On how many lines of these entries does the word "brick" occur? State the number alone.

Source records
= Beginning of Section =

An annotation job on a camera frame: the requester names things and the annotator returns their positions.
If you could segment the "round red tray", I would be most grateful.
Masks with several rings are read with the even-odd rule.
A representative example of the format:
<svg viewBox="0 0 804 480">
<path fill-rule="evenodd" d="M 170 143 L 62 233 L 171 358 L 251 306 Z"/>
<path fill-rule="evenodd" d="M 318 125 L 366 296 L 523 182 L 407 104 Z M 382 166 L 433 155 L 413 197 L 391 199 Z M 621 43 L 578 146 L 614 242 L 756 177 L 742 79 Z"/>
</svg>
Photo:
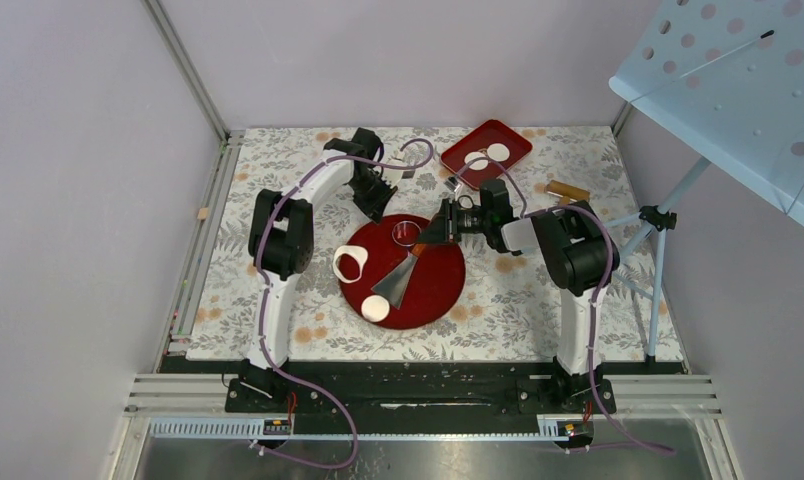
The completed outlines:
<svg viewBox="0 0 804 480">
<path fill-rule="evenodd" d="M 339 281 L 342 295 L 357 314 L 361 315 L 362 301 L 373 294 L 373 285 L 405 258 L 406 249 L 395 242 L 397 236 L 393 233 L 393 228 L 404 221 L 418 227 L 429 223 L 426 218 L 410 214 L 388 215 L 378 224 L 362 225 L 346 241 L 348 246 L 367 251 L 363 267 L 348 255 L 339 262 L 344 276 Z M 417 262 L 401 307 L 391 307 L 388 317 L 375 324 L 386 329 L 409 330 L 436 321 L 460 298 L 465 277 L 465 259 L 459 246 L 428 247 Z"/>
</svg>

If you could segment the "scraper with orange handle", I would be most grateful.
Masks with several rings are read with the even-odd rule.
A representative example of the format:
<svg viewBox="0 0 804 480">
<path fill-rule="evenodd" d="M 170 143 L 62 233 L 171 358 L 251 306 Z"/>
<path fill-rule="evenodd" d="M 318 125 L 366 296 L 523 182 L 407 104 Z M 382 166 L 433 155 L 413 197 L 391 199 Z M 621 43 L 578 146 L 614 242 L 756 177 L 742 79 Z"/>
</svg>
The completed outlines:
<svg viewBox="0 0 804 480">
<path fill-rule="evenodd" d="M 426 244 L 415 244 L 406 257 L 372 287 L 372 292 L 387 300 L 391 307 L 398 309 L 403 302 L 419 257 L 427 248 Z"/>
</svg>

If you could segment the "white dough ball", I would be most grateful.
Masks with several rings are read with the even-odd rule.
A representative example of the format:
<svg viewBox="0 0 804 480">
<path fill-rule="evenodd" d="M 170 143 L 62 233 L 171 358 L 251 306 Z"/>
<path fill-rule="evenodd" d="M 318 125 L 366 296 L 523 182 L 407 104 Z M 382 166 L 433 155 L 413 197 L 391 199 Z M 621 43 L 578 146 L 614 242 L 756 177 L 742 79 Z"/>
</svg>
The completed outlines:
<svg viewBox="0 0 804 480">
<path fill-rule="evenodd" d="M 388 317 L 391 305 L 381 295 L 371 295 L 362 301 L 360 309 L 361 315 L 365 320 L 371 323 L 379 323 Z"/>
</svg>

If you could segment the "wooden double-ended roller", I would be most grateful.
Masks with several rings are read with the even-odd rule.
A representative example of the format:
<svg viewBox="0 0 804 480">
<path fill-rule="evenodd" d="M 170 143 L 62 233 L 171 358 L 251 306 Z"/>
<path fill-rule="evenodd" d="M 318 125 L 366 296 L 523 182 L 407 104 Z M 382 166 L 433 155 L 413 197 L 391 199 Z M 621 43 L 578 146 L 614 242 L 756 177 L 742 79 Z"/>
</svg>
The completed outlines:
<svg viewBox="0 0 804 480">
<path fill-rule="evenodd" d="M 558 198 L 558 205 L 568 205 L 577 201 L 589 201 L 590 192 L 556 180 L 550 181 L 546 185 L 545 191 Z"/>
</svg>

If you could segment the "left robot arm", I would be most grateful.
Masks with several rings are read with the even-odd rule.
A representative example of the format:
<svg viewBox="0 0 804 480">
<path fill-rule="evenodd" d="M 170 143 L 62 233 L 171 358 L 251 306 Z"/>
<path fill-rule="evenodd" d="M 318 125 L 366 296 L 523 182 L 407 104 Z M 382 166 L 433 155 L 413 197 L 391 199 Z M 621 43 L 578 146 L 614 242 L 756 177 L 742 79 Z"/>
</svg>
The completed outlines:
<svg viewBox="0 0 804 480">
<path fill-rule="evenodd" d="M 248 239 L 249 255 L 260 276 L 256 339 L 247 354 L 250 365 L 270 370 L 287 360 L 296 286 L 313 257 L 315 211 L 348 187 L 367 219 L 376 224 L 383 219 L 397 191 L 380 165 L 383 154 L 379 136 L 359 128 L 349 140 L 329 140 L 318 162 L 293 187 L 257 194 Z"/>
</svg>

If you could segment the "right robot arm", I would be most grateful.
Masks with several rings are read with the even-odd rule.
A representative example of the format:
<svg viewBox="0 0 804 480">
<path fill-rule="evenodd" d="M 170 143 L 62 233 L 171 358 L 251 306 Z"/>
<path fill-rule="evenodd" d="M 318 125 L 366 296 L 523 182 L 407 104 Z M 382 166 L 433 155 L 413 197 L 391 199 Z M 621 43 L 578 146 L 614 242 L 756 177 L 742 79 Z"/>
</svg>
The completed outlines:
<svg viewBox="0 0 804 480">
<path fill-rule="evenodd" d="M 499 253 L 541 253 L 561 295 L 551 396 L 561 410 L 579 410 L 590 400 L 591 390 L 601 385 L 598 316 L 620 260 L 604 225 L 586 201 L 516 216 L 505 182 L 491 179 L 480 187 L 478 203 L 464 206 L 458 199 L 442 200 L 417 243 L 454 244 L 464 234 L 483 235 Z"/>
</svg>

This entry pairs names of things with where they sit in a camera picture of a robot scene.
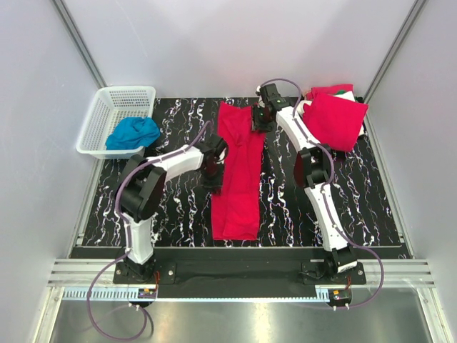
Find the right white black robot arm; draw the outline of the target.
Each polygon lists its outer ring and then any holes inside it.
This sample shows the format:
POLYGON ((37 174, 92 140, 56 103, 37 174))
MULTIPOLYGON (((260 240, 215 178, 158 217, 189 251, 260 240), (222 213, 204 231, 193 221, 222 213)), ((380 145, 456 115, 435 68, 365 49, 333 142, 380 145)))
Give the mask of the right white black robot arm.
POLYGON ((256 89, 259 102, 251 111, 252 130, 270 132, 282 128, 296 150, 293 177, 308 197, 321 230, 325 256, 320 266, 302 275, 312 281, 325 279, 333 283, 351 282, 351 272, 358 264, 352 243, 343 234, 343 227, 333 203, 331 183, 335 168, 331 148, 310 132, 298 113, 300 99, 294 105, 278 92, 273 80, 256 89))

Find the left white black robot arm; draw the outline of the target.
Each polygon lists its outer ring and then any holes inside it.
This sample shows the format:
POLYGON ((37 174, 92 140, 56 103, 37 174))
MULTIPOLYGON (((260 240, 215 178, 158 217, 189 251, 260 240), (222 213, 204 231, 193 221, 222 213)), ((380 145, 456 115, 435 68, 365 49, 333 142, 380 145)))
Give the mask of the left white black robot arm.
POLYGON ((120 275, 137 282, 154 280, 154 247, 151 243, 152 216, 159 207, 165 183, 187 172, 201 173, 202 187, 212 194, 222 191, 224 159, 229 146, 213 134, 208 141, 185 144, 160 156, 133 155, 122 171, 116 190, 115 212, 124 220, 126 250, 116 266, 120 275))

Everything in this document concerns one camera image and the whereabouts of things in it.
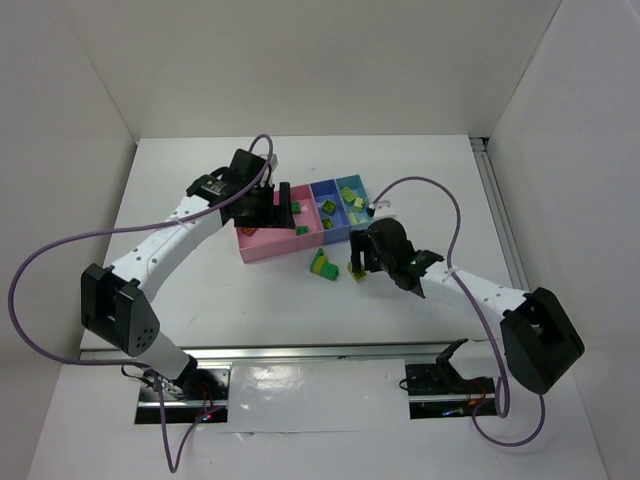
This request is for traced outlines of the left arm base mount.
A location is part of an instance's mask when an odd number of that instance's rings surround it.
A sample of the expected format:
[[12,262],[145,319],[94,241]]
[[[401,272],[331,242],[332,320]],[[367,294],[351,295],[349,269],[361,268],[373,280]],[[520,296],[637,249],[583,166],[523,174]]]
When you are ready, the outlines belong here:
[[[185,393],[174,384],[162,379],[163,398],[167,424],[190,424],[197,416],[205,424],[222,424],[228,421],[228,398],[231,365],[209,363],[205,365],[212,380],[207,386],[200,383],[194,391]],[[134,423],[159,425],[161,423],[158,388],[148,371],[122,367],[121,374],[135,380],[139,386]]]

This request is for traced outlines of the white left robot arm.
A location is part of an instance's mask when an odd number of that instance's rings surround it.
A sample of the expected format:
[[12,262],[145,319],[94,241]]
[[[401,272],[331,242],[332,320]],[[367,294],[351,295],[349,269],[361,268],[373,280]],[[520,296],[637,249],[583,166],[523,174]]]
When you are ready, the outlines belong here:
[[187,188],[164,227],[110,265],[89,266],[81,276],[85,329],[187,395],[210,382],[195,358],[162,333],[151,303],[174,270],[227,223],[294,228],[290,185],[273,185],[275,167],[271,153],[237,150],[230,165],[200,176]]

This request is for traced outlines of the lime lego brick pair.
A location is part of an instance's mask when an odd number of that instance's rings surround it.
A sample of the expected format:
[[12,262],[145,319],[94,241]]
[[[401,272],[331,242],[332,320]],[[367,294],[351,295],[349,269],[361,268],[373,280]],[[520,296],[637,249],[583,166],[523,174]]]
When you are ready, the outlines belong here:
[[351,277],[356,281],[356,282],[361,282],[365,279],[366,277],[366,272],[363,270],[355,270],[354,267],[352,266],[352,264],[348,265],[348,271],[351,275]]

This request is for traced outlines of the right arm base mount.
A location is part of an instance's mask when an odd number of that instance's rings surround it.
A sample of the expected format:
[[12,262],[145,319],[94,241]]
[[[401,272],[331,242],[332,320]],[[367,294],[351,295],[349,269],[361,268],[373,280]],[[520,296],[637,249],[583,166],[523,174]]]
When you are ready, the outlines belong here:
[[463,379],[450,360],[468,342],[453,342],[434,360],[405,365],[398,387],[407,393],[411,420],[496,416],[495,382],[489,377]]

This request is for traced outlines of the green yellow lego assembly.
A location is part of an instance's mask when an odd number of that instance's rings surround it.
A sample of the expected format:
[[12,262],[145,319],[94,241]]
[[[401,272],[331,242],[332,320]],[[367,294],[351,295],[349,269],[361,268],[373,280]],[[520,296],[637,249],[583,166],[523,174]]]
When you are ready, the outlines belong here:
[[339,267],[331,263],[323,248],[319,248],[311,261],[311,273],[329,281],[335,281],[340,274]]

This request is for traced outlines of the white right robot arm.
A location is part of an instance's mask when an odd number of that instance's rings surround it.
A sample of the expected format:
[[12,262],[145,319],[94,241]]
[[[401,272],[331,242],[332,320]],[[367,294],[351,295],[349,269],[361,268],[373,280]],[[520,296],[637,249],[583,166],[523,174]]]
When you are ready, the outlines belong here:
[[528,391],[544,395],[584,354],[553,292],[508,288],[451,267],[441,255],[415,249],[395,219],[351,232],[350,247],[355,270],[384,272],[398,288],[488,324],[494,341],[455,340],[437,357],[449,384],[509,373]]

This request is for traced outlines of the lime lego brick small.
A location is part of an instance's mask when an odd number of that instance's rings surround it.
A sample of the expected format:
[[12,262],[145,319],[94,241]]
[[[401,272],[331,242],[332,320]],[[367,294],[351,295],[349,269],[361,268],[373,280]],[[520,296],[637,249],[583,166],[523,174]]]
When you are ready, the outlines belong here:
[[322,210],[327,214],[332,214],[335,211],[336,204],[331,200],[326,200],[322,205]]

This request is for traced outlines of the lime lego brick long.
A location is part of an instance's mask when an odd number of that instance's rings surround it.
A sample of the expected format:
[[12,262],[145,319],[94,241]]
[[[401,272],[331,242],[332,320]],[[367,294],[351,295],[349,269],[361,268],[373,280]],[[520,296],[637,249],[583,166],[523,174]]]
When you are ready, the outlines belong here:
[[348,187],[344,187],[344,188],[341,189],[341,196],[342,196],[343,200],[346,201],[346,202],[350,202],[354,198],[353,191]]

= End of Section =

### Reply to the task
3